● **Task to complete**
Wherever a line of the data contains "camera", copy that line.
Task material Block Start
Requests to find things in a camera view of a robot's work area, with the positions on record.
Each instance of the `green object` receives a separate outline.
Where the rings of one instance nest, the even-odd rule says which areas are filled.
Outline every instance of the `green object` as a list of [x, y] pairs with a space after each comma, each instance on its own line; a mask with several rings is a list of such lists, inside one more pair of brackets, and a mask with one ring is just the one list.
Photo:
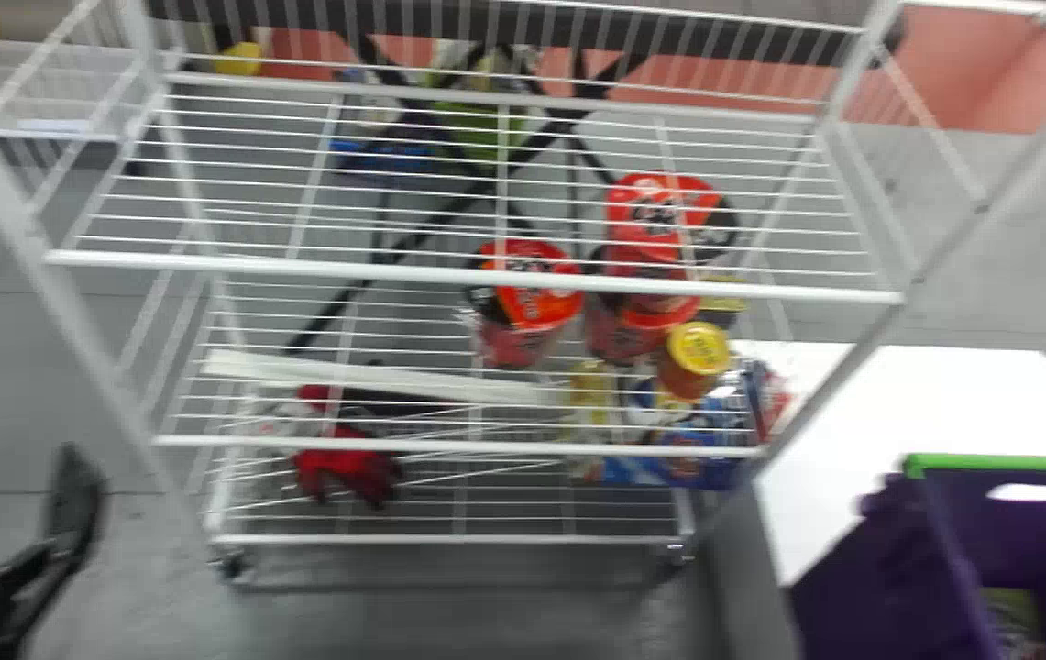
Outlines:
[[[494, 55], [482, 55], [475, 64], [475, 68], [470, 70], [470, 75], [478, 75], [479, 70], [494, 70], [496, 60]], [[437, 87], [442, 75], [437, 72], [430, 72], [426, 75], [426, 87]], [[468, 88], [467, 77], [459, 78], [455, 88]], [[480, 159], [480, 161], [495, 162], [498, 159], [498, 151], [501, 147], [499, 134], [501, 134], [501, 116], [499, 109], [501, 106], [488, 104], [456, 104], [452, 100], [437, 100], [432, 105], [433, 110], [437, 110], [438, 121], [446, 123], [453, 129], [453, 137], [456, 141], [467, 144], [467, 154], [470, 158]], [[510, 115], [525, 113], [522, 108], [506, 108]], [[505, 145], [514, 146], [522, 142], [523, 121], [525, 117], [510, 116], [506, 120], [509, 133], [502, 141]]]
[[922, 479], [926, 470], [1024, 470], [1046, 471], [1046, 456], [998, 456], [986, 454], [911, 454], [903, 463], [905, 476]]
[[1046, 660], [1040, 611], [1029, 590], [980, 590], [1000, 651], [1008, 660]]
[[[479, 159], [479, 161], [497, 161], [499, 139], [497, 106], [453, 104], [450, 100], [437, 100], [434, 104], [434, 110], [438, 110], [439, 112], [437, 114], [439, 121], [455, 129], [453, 137], [469, 145], [467, 153], [472, 158]], [[469, 114], [444, 114], [447, 112]], [[506, 144], [518, 144], [520, 137], [523, 136], [522, 133], [519, 133], [523, 129], [523, 118], [510, 118], [510, 120], [506, 121], [506, 126], [510, 130], [510, 133], [506, 137]]]

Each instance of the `green edge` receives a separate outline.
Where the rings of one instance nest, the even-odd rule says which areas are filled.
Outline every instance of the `green edge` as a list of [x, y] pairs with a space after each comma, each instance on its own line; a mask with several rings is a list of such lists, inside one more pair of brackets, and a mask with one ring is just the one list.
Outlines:
[[1046, 456], [985, 454], [911, 454], [902, 464], [905, 476], [922, 479], [926, 470], [1038, 470], [1046, 471]]

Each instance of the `wire shelving unit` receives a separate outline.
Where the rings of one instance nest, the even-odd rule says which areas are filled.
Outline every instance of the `wire shelving unit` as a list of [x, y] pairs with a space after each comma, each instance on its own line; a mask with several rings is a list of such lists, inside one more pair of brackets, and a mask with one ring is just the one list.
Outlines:
[[[574, 483], [568, 461], [727, 456], [752, 479], [926, 277], [1007, 211], [1016, 196], [1001, 192], [1046, 164], [1026, 158], [992, 191], [976, 180], [902, 72], [902, 9], [880, 0], [845, 26], [687, 0], [82, 0], [0, 81], [0, 233], [222, 567], [241, 568], [243, 547], [329, 543], [687, 555], [721, 510], [699, 513], [681, 490]], [[254, 75], [218, 72], [226, 64]], [[115, 157], [77, 212], [50, 217], [95, 134]], [[1046, 156], [1039, 142], [1029, 154]], [[926, 167], [942, 182], [932, 190]], [[686, 278], [601, 274], [633, 266], [595, 252], [607, 194], [647, 172], [703, 180], [737, 214], [724, 254]], [[917, 197], [959, 219], [931, 250], [905, 236]], [[695, 204], [674, 211], [710, 210]], [[712, 231], [675, 230], [686, 251]], [[511, 238], [558, 244], [578, 274], [469, 267]], [[74, 285], [98, 272], [153, 275], [118, 338], [99, 334]], [[741, 298], [733, 345], [787, 377], [794, 401], [767, 442], [737, 408], [710, 422], [748, 437], [725, 447], [624, 441], [657, 423], [623, 410], [608, 417], [621, 441], [586, 442], [570, 403], [589, 357], [581, 321], [533, 368], [490, 367], [460, 312], [475, 286]], [[794, 360], [790, 319], [812, 309], [861, 327], [827, 373]], [[380, 437], [320, 437], [346, 406], [381, 403], [341, 396], [382, 368], [453, 401], [349, 418]], [[647, 372], [616, 368], [608, 391], [624, 396]], [[453, 377], [479, 386], [460, 381], [457, 396]], [[313, 432], [256, 431], [312, 380], [334, 391]], [[397, 452], [402, 498], [371, 513], [346, 493], [301, 496], [289, 455], [324, 442]]]

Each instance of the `red cloth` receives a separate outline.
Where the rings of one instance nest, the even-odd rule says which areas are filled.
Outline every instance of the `red cloth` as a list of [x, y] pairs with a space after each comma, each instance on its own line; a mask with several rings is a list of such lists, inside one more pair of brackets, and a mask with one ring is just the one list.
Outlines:
[[[320, 412], [326, 410], [326, 400], [331, 397], [328, 385], [300, 386], [296, 396], [309, 401]], [[346, 424], [336, 422], [336, 438], [365, 438]], [[293, 457], [297, 480], [301, 491], [315, 501], [326, 501], [325, 479], [333, 477], [339, 484], [367, 502], [372, 508], [383, 508], [384, 502], [392, 499], [393, 481], [402, 477], [402, 470], [392, 455], [366, 450], [306, 449]]]

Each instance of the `purple bin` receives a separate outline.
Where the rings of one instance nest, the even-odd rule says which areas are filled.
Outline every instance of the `purple bin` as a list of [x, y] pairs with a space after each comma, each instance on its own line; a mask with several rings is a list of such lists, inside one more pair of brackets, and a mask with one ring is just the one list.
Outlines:
[[1046, 485], [1046, 459], [951, 458], [967, 468], [887, 476], [862, 499], [863, 521], [792, 586], [805, 660], [1005, 660], [980, 588], [1032, 590], [1046, 640], [1046, 501], [987, 497]]

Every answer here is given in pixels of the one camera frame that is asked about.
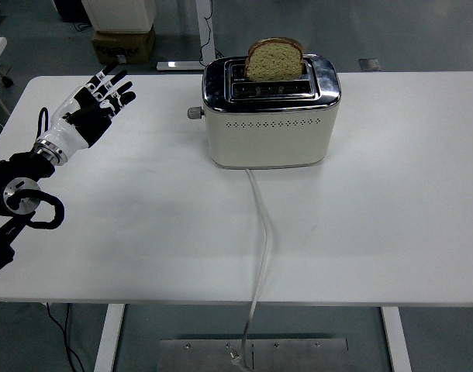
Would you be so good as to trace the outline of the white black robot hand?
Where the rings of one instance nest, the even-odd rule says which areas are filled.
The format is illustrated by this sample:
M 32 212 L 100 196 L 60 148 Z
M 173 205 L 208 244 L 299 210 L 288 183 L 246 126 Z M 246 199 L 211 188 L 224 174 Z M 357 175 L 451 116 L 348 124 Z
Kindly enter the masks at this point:
M 50 118 L 50 127 L 39 134 L 33 152 L 53 165 L 63 165 L 79 150 L 93 146 L 111 126 L 113 118 L 136 98 L 126 70 L 111 76 L 113 62 L 77 87 Z
Task material Block End
● **Solution**
Requests to find things in a camera view of a robot's work area, with the positions on record.
Every answer here is given in pixels of the one camera frame that is asked about.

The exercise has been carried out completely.